Here's my photo of the checkpoint, and here's one of the separation barrier/apartheid wall at Qalandiya.
As for Qalandiya camp, I don't think I ever actually visited it, just viewed it from the outside. But I've had many many views between 1961 and 2008. The camp has been there since 1949, to house refugees who fled the fighting and expulsions of 1947-48, and today has around 11,500 residents. It has been in existence for 65 years.
I have just read a very fine New Yorker review of the current New Museum exhibit of contemporary art from or about the Arab World, by Andrea K. Scott. What really struck me was this photo, of Wafa Hourani's piece "Qalandia 2067."
Scott describes it as follows: “Qalandia 2087,” [in fact it's 2067- TS] an elaborate architectural model by the Ramallah-based Wafa Hourani, reimagines a Palestinian refugee camp as a utopian zone of playgrounds, cafés, and landscaped courtyards—there’s even a glitter-paved aquarium, stocked with fish.
Fair enough, this seems a plausible enough reading, and I don't want to be too hard on Scott here, as her review of the exhibit as a whole is very favorable and very smart.
But notice the date in that title, and imagine what a Palestinian artist is thinking when he imagines that a refugee camp that was established 65 years ago will still exist 53 years hence.
If you consult the page for Hourani's "Qalandia 2067" exhibit at London's Saatchi Gallery, however, you will read the following:
Qalandia 2067 takes its name from the main check point crossing through the West Bank Security Fence which divides the cities of Ramallah and ar-Ram; it is a site of political unrest and human rights concerns. Dating his piece 2067 – one hundred years after the Arab-Israeli 6 Day War – Hourani has constructed 5 scale models envisioning the future of a refugee camp where time seems to have regressed rather than evolved. Basing each segment on an actual site – the airport, border crossing, and 3 settlements – the buildings are rendered as war-ravaged and crumbling, crowned by implausibly archaic remnants of TV antennae. Each building is a miniature light-box illuminating glimpses into the private lives of the residents through film strips placed in the windows, an unnerving reminder that this science fiction horror is, for many, an everyday experience.
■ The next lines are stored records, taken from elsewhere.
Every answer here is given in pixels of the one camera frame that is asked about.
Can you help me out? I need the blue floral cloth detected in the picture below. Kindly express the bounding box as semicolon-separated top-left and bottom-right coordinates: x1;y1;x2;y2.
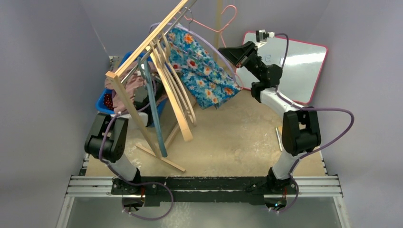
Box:
167;27;241;109

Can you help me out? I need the blue-grey plastic hanger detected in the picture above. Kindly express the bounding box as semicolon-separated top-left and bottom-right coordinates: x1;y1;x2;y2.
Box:
137;57;168;158

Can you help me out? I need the pink garment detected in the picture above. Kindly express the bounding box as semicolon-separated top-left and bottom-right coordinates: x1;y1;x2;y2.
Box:
105;61;167;114

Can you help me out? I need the red polka dot skirt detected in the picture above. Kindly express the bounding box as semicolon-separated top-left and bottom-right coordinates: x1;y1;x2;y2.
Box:
103;93;114;110

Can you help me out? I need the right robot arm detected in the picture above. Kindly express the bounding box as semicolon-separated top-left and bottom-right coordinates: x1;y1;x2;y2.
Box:
218;41;321;193

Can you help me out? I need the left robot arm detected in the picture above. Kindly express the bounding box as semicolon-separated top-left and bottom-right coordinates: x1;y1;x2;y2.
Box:
84;112;162;194

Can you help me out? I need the silver pen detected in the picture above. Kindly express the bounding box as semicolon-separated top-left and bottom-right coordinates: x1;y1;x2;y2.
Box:
275;127;283;151

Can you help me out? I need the blue plastic bin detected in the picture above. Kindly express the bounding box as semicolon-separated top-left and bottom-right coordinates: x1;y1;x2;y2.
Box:
96;51;167;127

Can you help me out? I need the wooden clothes rack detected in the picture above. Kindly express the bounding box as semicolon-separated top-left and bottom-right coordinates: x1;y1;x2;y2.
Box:
105;0;225;173

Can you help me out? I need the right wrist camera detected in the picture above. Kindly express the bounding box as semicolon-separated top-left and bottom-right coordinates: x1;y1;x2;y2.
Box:
255;29;275;48

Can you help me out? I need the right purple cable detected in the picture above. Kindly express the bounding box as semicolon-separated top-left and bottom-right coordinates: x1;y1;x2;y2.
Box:
274;32;355;180

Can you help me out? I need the whiteboard with pink frame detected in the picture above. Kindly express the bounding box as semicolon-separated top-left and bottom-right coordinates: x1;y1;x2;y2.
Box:
242;32;328;106

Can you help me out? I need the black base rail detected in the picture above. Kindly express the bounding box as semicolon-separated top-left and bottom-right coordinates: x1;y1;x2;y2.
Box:
67;176;343;209

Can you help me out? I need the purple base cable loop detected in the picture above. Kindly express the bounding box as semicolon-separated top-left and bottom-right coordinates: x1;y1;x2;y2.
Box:
121;181;174;221

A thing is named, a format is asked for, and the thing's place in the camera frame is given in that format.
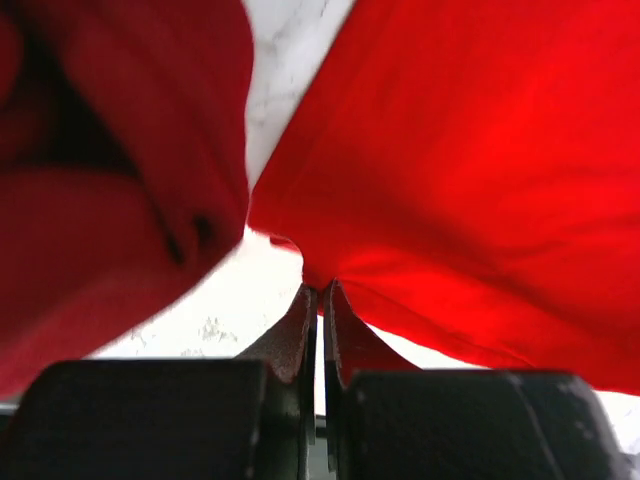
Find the bright red t shirt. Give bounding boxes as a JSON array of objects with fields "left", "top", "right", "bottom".
[{"left": 249, "top": 1, "right": 639, "bottom": 394}]

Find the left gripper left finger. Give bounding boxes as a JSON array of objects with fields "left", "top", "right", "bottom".
[{"left": 236, "top": 284, "right": 317, "bottom": 384}]

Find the dark red t shirt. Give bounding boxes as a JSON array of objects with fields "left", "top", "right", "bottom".
[{"left": 1, "top": 1, "right": 254, "bottom": 396}]

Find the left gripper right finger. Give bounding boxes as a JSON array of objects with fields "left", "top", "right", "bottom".
[{"left": 323, "top": 280, "right": 420, "bottom": 389}]

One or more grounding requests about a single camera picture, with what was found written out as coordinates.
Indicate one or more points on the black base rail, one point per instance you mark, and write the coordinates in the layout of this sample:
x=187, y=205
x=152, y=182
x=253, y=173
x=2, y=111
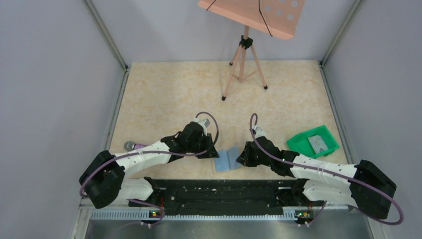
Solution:
x=227, y=197

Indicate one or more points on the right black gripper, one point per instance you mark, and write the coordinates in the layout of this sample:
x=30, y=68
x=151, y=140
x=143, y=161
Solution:
x=245, y=158

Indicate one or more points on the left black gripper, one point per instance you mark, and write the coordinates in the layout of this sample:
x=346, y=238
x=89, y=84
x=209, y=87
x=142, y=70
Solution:
x=208, y=141

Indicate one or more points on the green plastic bin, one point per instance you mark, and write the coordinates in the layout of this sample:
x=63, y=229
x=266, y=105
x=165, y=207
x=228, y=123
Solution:
x=300, y=143

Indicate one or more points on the beige card holder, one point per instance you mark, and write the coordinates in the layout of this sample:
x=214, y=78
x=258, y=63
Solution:
x=227, y=160

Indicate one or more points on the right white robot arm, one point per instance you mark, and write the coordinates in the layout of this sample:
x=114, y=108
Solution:
x=362, y=185

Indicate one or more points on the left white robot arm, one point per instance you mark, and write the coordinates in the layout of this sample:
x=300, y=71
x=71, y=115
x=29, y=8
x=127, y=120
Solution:
x=108, y=177

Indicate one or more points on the purple glitter microphone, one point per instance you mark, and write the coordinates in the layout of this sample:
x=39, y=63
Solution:
x=131, y=145

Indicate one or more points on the card in green bin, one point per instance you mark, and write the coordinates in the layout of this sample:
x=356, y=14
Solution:
x=318, y=144

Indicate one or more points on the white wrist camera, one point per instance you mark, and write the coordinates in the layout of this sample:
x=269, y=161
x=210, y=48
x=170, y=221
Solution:
x=258, y=132
x=204, y=123

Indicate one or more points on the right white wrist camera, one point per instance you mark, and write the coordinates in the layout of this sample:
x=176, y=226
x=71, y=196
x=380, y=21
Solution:
x=258, y=132

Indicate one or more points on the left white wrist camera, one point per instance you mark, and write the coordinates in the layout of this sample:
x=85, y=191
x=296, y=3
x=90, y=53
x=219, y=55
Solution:
x=204, y=123
In fact, I think both readings hold. Yes, Qalandia is a "horror" for its residents, due to circumstances, and at the same time it is where people manage to make a life and homes for themselves and manage to persist despite the ongoing, seemingly endless, displacement and occupation and oppression.
Check out these photos of the exhibit, from the Saatchi exhibit (and there are more to view at the link above):
Remarkable, no? I sooooo wish I could make it to this exhibit.
1 comment:
What a pile of inanity this site is. Nothing but whining about "apartheid"*, evil Jews. You should get your head out of your ass before some jihadi cuts it off.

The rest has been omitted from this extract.